Date: Wed, 16 Nov 2011 14:47:18 -0500
From: Jeff Layton <jlayton@redhat.com>
To: John Hughes <john@calvaedi.com>
Cc: Trond Myklebust <trond.myklebust@netapp.com>, linux-nfs@vger.kernel.org,
        linux-kernel@vger.kernel.org
Subject: Re: [PATCH] Don't hang user processes if Kerberos ticket for nfs4
 mount expires
Message-ID: <20111116144718.78b2e288@corrin.poochiereds.net>
In-Reply-To: <4EC3FD8B.6000705@calvaedi.com>
References: <4EC3FD8B.6000705@calvaedi.com>
Mime-Version: 1.0
Content-Type: text/plain; charset=US-ASCII
Sender: linux-nfs-owner@vger.kernel.org

On Wed, 16 Nov 2011 19:14:35 +0100
John Hughes <john@calvaedi.com> wrote:

> With recent kernels if the Kerberos ticket for a nfs4 mount expires any 
> user process trying to access the mount hangs until a new ticket is 
> obtained.  Simultaneously a (luckily rate-limited, but still seemingly 
> endless) stream of "Error: state manager encountered RPCSEC_GSS session 
> expired against NFSv4 server" messages is written to the kernel log.
> 
> In a common setup with user home directories nfs4 mounted on 
> workstations one of the processes that is likely to hang is the 
> screen-unlock function which would normally (via pam_krb5 or similar) 
> get the new ticket.
> 
> In older kernels the EKEYEXPIRED error would be passed to userland, 
> which would usualy just give up.
> 
> This patch restores the old behavior, which makes nfs4 mounted home 
> directories usable for me.
> 

Uhhh, no...EKEYEXPIRED was never passed to userland. The patchset that
added EKEYEXPIRED returns in this codepath also added the code to make
it hang. 

This not a bug, or at least it's intentional behavior. When a krb5
ticket expires, we *want* the process to hang. Otherwise, people with
long running jobs will often find that their jobs error out
inexplicably when their ticket expires.

The patches that introduced this behavior went into 2.6.34. See the
commits around 2c64348 (and some preceding ones in the rpc layer).

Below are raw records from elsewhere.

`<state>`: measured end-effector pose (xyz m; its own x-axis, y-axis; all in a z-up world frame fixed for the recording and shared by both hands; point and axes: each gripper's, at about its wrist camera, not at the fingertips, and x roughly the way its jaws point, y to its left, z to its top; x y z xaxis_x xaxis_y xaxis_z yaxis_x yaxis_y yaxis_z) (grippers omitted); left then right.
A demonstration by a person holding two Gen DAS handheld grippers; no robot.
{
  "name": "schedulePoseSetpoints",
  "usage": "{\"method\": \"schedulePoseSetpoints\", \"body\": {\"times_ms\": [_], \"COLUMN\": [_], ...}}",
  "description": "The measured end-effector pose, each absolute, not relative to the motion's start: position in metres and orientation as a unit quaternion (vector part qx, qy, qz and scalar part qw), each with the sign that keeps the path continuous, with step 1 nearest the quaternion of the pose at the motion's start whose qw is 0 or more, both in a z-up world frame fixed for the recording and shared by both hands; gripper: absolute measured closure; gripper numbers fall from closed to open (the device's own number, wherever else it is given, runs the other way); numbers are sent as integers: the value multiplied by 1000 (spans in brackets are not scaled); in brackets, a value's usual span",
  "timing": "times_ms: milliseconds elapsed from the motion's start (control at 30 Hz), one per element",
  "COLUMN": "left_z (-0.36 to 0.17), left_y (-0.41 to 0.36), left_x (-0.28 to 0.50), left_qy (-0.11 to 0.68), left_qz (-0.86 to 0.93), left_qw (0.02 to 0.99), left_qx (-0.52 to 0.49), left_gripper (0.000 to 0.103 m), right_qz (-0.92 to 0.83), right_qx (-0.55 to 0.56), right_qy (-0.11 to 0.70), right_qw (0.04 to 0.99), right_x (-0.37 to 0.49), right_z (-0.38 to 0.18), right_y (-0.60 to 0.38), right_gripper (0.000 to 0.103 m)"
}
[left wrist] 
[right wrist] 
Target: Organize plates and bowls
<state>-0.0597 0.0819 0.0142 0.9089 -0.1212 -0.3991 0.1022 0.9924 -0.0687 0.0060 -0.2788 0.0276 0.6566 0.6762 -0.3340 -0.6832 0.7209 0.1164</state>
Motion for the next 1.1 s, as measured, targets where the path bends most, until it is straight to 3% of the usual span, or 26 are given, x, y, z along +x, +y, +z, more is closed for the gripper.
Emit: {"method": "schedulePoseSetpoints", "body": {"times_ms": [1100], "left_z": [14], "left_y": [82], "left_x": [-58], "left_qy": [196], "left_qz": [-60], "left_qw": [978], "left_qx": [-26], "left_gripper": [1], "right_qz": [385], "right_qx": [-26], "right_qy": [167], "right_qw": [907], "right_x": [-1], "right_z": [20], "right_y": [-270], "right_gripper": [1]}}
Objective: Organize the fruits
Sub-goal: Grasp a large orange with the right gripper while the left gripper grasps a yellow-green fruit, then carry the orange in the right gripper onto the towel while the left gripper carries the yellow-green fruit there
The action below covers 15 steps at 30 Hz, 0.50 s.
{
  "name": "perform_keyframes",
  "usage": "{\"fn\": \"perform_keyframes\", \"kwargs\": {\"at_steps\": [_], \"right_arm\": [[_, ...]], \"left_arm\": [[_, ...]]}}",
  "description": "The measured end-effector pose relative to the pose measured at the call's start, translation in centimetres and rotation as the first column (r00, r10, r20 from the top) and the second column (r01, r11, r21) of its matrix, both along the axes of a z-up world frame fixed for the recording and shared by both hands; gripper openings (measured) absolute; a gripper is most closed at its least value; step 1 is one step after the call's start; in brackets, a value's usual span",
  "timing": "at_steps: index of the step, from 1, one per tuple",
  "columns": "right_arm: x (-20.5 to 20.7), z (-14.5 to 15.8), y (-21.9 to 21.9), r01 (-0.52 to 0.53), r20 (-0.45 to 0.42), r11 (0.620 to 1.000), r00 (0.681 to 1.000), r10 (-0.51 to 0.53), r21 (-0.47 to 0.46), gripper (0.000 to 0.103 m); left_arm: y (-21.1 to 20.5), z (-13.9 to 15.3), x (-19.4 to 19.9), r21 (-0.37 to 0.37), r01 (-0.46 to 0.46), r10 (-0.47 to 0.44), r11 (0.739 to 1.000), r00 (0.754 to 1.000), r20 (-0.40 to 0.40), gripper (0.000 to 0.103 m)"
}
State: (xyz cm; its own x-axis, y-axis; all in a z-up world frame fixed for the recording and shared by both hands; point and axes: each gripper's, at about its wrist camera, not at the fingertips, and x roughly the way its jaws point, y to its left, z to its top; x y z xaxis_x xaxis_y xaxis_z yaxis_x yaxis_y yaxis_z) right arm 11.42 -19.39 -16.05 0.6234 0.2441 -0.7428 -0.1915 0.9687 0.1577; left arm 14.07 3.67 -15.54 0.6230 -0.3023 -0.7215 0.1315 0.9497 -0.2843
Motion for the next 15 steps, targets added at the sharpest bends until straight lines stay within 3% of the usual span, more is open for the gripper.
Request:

If you want to fix this use case, you'll need to come up with a scheme
that doesn't regress this behavior. I think that you'll really need to
ensure that whatever process you expect to re-fetch your TGT is not
dependent on accessing kerberized nfs mounts. That really seems like an
untenable chicken and egg situation.

-- 
Jeff Layton <jlayton@redhat.com>